Comme promis aux 35 étudiants de l'UQAM qui ont subi mes propos d'hier, voici un billet juste pour eux.

D'abord, comme je l'ai écrit ici, l'enthousiasme pour cette rencontre s'est fait attendre au matin du 19. Quelques percés de soleil et le sourire de mes filles m'ont «boosté» d'énergie pour me rendre à Montréal rencontrer de futurs profs du secondaire.

3h30 de route, seul avec moi-même j'ai eu le temps de revoir les points importants de ma présentation: mes blagues ;o)

Le professeur du groupe, M. Patrice Potvin, m'accueille donc dans sa classe avec une poignée de main très techno-scientifique. Il me fait toujours plaisir de revoir cette personnes qui, malgré son jeune âge, a en fait beaucoup pour la science et technologie au Québec.

Je me lance donc dans ma présentation sur les situations d'apprentissage ouvertes en science et technologie. Le groupe est réceptif, les étudiants semblent m'écouter (les étudiantes, c'est sûr qu'elles écoutent ;o) ), ce qui est bien car au salaire que Patrice me paie il faut que ma présence serve à quelque chose.

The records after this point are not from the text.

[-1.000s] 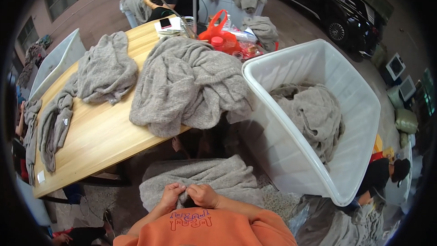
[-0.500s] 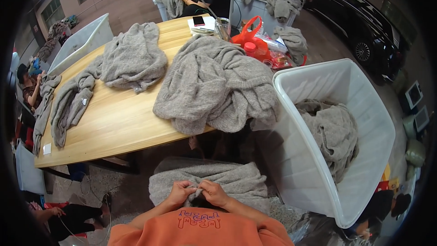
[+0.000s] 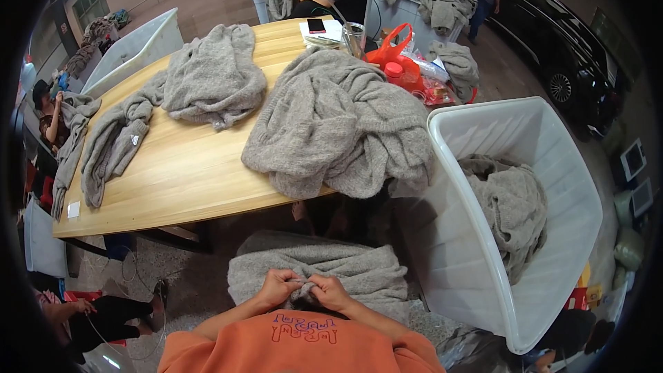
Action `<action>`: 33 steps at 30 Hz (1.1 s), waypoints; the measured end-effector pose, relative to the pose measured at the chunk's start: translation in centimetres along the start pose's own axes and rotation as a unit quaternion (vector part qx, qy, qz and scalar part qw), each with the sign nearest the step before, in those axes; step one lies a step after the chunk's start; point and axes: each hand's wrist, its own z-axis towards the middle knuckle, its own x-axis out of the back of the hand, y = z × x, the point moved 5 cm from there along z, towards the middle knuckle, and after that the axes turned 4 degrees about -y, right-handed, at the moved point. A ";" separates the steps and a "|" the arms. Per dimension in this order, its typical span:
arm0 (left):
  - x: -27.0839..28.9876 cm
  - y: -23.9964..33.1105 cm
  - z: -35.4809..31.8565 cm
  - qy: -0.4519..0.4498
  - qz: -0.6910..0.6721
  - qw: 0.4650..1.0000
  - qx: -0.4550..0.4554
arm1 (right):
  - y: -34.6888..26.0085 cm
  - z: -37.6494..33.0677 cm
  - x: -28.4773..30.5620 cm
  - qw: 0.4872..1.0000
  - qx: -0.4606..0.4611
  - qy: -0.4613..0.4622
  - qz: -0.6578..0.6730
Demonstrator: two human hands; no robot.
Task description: Inspect grey garments for quality and defects on a factory floor.
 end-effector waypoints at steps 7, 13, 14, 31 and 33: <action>-0.4 0.3 -0.3 0.053 0.131 0.988 -0.060 | 1.1 -0.6 -0.7 0.996 -0.010 0.068 -0.052; -0.9 1.6 -0.9 0.109 0.243 0.928 -0.262 | 1.6 -0.6 -0.7 0.996 -0.077 0.048 0.017; -0.9 1.7 -0.9 0.112 0.239 0.925 -0.273 | 1.4 -0.5 -0.7 0.994 -0.076 0.043 0.066; -0.6 3.9 -2.0 0.199 0.309 0.876 -0.314 | -3.4 0.9 0.2 0.973 0.069 0.186 -0.118; 0.3 4.1 -2.0 0.216 0.326 0.876 -0.282 | -4.4 0.1 1.1 0.965 0.104 0.205 -0.129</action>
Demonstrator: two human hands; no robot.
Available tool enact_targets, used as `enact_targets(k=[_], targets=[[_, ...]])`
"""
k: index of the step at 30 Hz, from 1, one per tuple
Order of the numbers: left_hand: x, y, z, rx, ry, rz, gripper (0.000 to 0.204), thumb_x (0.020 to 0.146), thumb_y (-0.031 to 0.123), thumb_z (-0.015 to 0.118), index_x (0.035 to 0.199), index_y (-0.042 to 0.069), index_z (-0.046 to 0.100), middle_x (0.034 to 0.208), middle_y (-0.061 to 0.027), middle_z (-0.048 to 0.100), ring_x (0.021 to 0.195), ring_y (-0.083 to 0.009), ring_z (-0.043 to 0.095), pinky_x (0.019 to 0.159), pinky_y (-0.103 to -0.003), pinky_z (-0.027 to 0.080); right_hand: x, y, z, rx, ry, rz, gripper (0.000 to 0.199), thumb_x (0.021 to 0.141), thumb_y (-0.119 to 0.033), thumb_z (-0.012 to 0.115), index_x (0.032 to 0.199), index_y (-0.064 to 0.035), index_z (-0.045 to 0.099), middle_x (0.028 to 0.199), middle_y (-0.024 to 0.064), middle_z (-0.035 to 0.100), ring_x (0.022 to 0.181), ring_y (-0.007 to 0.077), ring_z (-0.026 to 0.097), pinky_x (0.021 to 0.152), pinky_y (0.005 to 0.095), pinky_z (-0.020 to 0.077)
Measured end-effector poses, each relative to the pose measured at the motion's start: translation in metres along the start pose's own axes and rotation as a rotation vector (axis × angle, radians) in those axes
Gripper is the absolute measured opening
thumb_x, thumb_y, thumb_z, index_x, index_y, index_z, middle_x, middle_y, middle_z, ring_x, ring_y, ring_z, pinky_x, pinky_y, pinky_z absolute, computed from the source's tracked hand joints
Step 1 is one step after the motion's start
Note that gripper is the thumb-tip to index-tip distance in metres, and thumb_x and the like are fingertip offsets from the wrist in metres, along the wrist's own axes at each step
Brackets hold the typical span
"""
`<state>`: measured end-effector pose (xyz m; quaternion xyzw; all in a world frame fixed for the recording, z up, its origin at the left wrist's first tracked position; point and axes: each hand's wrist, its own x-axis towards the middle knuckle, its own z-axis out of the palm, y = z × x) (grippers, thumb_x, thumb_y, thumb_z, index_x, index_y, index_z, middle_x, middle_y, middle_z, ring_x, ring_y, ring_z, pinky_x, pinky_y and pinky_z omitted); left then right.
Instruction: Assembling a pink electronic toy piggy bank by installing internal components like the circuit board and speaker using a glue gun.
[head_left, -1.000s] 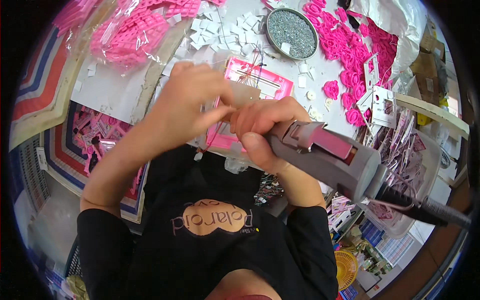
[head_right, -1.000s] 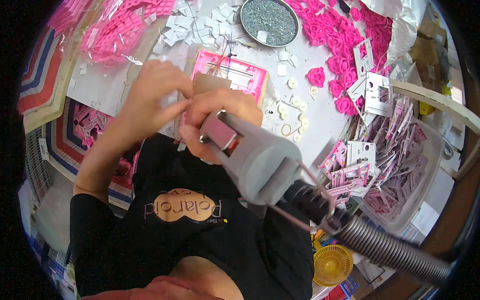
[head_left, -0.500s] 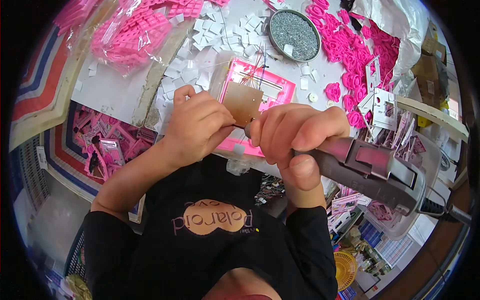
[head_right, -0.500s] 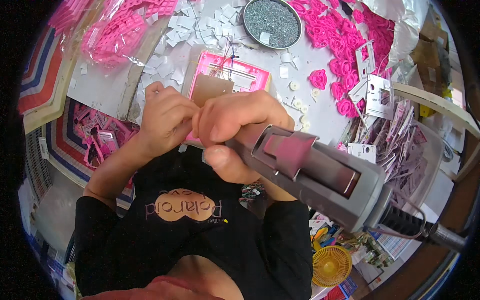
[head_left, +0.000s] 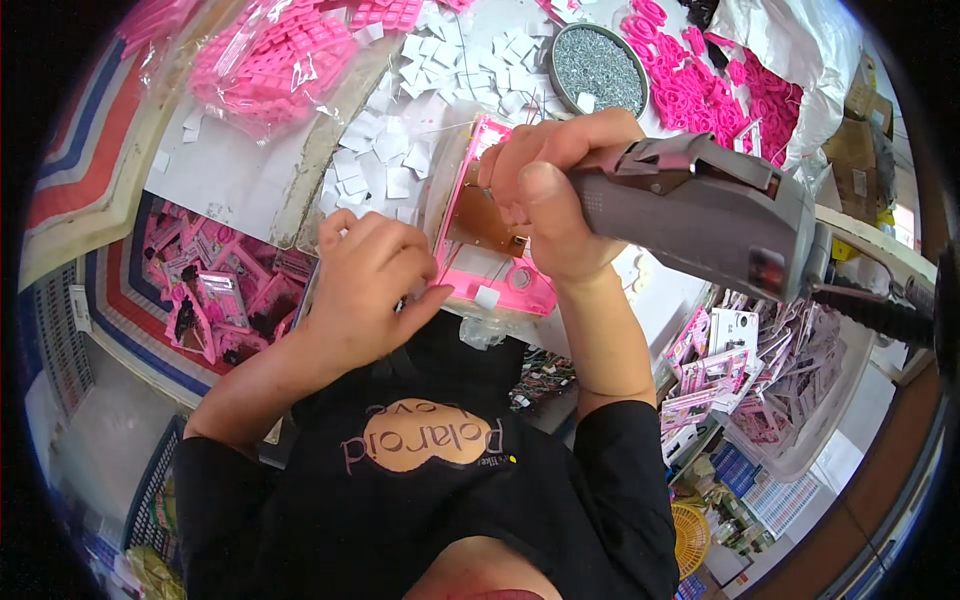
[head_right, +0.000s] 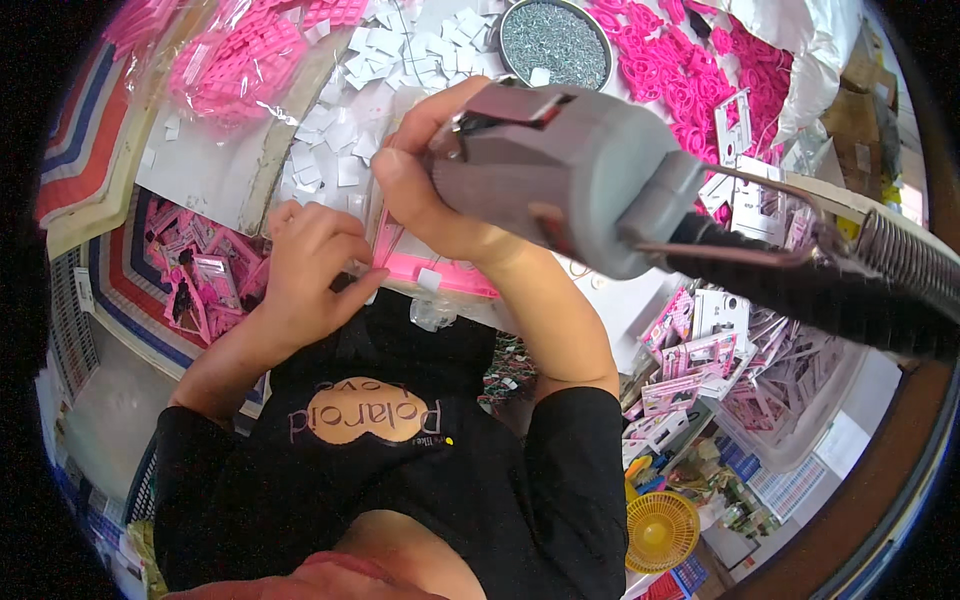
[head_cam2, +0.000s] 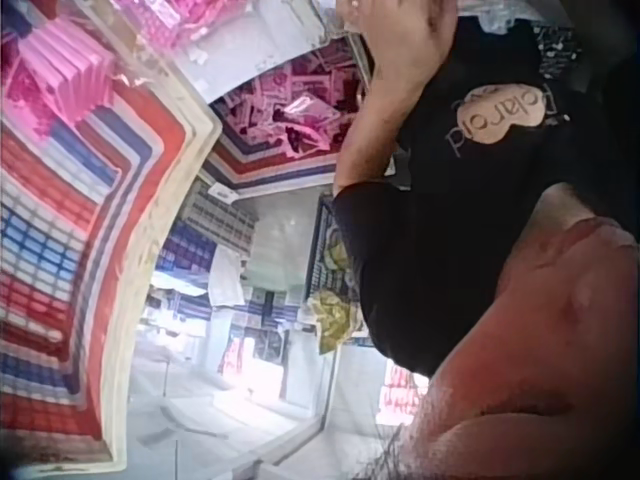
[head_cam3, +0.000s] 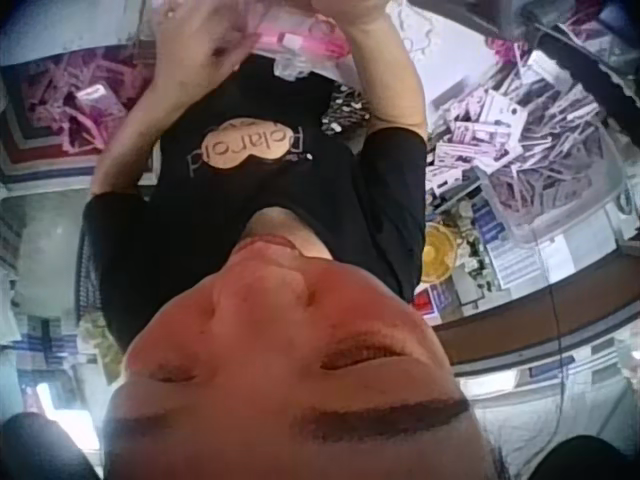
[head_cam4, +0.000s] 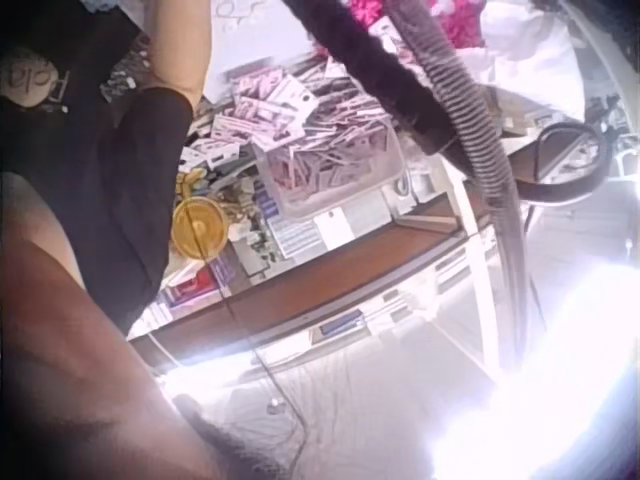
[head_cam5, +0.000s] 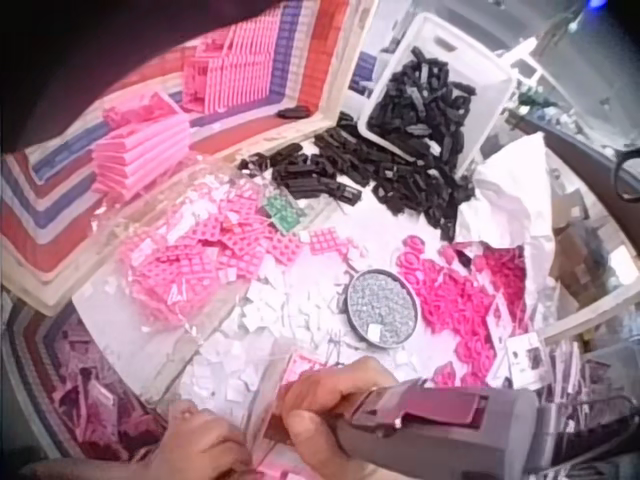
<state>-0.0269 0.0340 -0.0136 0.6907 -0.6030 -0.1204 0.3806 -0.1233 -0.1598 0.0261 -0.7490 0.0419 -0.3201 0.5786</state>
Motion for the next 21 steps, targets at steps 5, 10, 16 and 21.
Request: enact_targets(k=[5,10,16,21], targets=[[-0.002,0.009,0.006,-0.018,-0.017,0.092,0.027,0.071,0.023,0.083,0.088,0.016,0.063,0.094,0.0015,0.06,0.09,-0.0195,0.057,0.086,-0.044,0.032,0.003,0.0,0.002,-0.125,-0.104,-0.009,0.027,0.093,-0.007,0.067,0.103,-0.0056,0.042,0.064,0.0071,0.053,0.051,0.0136,0.048,0.055,0.0338,0.0451],[0.004,0.015,0.013,0.011,-0.103,0.135,0.027,0.071,0.025,0.081,0.089,0.016,0.063,0.097,0.0008,0.059,0.096,-0.0202,0.056,0.089,-0.046,0.033,0.005,0.006,0.004,-0.115,-0.068,-0.004,0.031,0.09,0.0,0.066,0.112,-0.0027,0.044,0.069,0.0092,0.057,0.055,0.0154,0.052,0.061,0.0363,0.0501],[0.019,0.022,0.027,0.085,-0.224,0.182,0.031,0.071,0.027,0.081,0.093,0.015,0.064,0.099,-0.0012,0.061,0.099,-0.0228,0.057,0.09,-0.047,0.034,0.011,-0.021,-0.021,0.094,0.126,0.101,0.047,0.086,0.007,0.067,0.127,0.0006,0.045,0.081,0.0125,0.063,0.066,0.0193,0.06,0.073,0.0401,0.056],[0.029,0.014,0.022,-0.013,-0.158,0.129,0.021,0.079,0.022,0.078,0.093,0.013,0.066,0.098,-0.0022,0.064,0.095,-0.0216,0.059,0.088,-0.045,0.034,-0.02,-0.023,-0.035,-0.238,0.175,0.174,0.059,0.083,-0.012,0.076,0.135,-0.0019,0.05,0.122,0.0155,0.061,0.108,0.0273,0.06,0.09,0.0408,0.0501]])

Bien de belles questions (un autre signe que certains ont écouté) qui font avancer notre compréhension. Mais ce que je retiens pour mes prochaines présentations est l'analogie que Patrice a fait: le ski de fond et le ski alpin.

De quoi parle-t-il me demandez-vous? De la réforme bien sûr! C'est pourtant évident, non?

Encore une belle journée (au retour, toujours seul avec moi-même, j'ai eu le plaisir d'écouter un chanson intéressante: Photograph de Nickelback) à tenter de «vendre» l'idée qu'il est possible de vivre le nouveau programme en classe, mais non sans difficulté.

Merci à vous futurs profs passionnés de m'avoir écouté jusqu'au bout. Au plaisir de vous revoir (peut être demain à l'APSQ?).